Rome est parvenue à atteindre le haut de la fourchette d’émission qu’elle s’était fixée, entre 3,75 milliards d’euros et 6,25 milliards d’euros. Des titres de quatre maturités différentes ont été placés, mai 2017, septembre 2022, avril 2016 et février 2019.

Cependant, cette levée de fonds n’a pas été sans coût. Le taux à 5 ans s’est élevé à 4,86% contre 4,18% lors de la précédente adjudication, il y a un mois. Le taux à dix ans est monté à 5,84% contre 5,24% en glissement mensuel.

Les taux à cinq ans et dix ans sont ainsi à leur plus haut depuis janvier.

Les dernières nouvelles dans la zone euro n’ont pas rassuré les investisseurs sur l’évolution de la crise de la dette dans la zone euro.
Si aux Pays-Bas, le gouvernement a trouvé un accord avec trois partis opposants sur les coupes de dépenses pour 2013, en Espagne, le taux de chômage est ressorti en progression à 24,4%. Par ailleurs, jeudi soir, l’agence de notation Standard & Poor’s a fait état de sa décision  de dégrader la note de crédit de long terme de la quatrième économie de la zone euro de A à BBB+.

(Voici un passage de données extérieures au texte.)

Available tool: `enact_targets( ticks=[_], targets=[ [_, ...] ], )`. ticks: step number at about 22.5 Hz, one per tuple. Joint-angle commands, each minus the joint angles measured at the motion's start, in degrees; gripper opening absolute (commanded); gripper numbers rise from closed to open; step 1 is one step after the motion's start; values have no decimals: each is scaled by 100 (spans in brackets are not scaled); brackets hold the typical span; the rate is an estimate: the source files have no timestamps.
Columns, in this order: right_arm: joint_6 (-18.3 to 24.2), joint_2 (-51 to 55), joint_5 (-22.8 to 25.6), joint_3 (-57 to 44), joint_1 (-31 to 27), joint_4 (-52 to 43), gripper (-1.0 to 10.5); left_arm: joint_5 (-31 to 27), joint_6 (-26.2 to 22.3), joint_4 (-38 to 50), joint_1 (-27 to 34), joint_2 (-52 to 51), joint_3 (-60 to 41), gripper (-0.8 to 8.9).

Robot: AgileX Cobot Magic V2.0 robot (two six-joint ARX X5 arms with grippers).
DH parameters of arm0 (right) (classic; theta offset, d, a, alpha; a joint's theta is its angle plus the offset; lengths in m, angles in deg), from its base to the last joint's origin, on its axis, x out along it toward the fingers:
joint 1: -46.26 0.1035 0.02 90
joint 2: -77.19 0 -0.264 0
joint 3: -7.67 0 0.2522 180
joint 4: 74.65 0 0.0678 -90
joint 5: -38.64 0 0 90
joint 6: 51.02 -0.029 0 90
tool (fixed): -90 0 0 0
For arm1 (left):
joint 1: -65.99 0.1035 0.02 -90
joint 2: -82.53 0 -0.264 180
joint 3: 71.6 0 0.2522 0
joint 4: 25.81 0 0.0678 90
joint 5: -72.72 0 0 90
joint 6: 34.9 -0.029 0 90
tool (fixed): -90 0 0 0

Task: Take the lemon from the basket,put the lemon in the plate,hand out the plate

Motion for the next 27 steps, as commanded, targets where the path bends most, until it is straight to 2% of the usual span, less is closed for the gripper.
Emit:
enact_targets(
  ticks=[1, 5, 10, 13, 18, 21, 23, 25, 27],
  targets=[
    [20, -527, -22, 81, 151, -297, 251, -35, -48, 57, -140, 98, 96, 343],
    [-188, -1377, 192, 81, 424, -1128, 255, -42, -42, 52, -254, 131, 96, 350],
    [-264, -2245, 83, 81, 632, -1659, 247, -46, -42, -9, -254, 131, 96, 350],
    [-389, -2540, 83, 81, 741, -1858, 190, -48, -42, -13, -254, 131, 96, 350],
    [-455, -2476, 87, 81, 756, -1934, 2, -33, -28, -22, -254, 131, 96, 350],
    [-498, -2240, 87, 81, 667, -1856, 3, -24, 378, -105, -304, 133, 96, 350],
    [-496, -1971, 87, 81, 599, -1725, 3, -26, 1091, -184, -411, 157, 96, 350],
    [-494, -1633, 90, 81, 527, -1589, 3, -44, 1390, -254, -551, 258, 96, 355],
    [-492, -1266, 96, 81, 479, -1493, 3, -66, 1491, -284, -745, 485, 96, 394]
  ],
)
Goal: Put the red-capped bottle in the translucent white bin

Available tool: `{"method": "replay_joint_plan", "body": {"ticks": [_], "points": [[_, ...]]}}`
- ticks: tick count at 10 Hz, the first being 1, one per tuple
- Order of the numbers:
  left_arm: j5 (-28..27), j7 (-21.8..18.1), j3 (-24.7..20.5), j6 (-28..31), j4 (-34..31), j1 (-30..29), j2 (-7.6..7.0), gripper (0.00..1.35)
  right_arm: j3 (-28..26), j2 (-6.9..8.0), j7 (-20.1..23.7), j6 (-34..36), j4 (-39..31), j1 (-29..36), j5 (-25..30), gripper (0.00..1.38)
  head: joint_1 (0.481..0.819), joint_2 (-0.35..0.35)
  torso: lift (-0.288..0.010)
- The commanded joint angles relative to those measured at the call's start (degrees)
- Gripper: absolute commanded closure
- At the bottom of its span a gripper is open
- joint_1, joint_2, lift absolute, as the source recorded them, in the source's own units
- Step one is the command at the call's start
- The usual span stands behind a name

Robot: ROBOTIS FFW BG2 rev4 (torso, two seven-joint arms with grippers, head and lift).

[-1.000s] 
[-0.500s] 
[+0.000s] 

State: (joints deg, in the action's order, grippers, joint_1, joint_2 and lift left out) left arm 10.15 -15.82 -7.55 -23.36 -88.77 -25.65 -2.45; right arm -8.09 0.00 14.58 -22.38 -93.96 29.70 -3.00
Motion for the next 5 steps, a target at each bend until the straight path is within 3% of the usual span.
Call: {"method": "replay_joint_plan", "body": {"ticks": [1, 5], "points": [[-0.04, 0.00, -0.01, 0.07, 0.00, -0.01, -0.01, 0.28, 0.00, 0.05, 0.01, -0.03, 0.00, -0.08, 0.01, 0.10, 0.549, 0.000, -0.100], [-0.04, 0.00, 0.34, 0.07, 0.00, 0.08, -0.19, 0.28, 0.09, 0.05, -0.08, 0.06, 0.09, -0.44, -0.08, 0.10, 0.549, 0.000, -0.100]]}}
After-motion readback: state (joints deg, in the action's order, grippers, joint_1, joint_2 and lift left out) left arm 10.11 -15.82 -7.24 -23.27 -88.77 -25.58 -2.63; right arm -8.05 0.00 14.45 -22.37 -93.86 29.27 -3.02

Les craintes des investisseurs étaient déjà alimentées par la croissance quasi nulle de l’économie italienne et la très probable incapacité du gouvernement de Mario Monti, en place depuis novembre 2011, de respecter les objectifs de réduction de la dette et de réduction du déficit pour cette année.
M Monti ayant, lui même, récemment confessé ne pas être en mesure de conduire le pays à l’équilibre budgétaire avant 2015 alors qu'un rendez-vous pour 2013 avait initialement été fixé.

Jeudi, le chef du gouvernement italien a ajouté que les coupes budgétaires avec uniquement des réformes structurelles ne permettraient jamais de délivrer de la croissance. «S’il n’y a pas de demande, les réformes sont inutiles et il n’y aura pas de croissance» a-t-il précisément déclaré.
Les mesures d’austérité doivent alors s’accompagner d’investissements ciblés pour améliorer la compétitivité, juge M Monti.

En attendant, l'absence de dynamique interne laisse peu de chance à l'Italie d'assainir efficacement ses finances publiques. Et c'est ce qui inquiète le marché. 

A noter que l’Espagne a réalisé 50% de son programme de refinancement sur les marchés pour cette année, alors que l’Italie n’en a réalisé que 35%.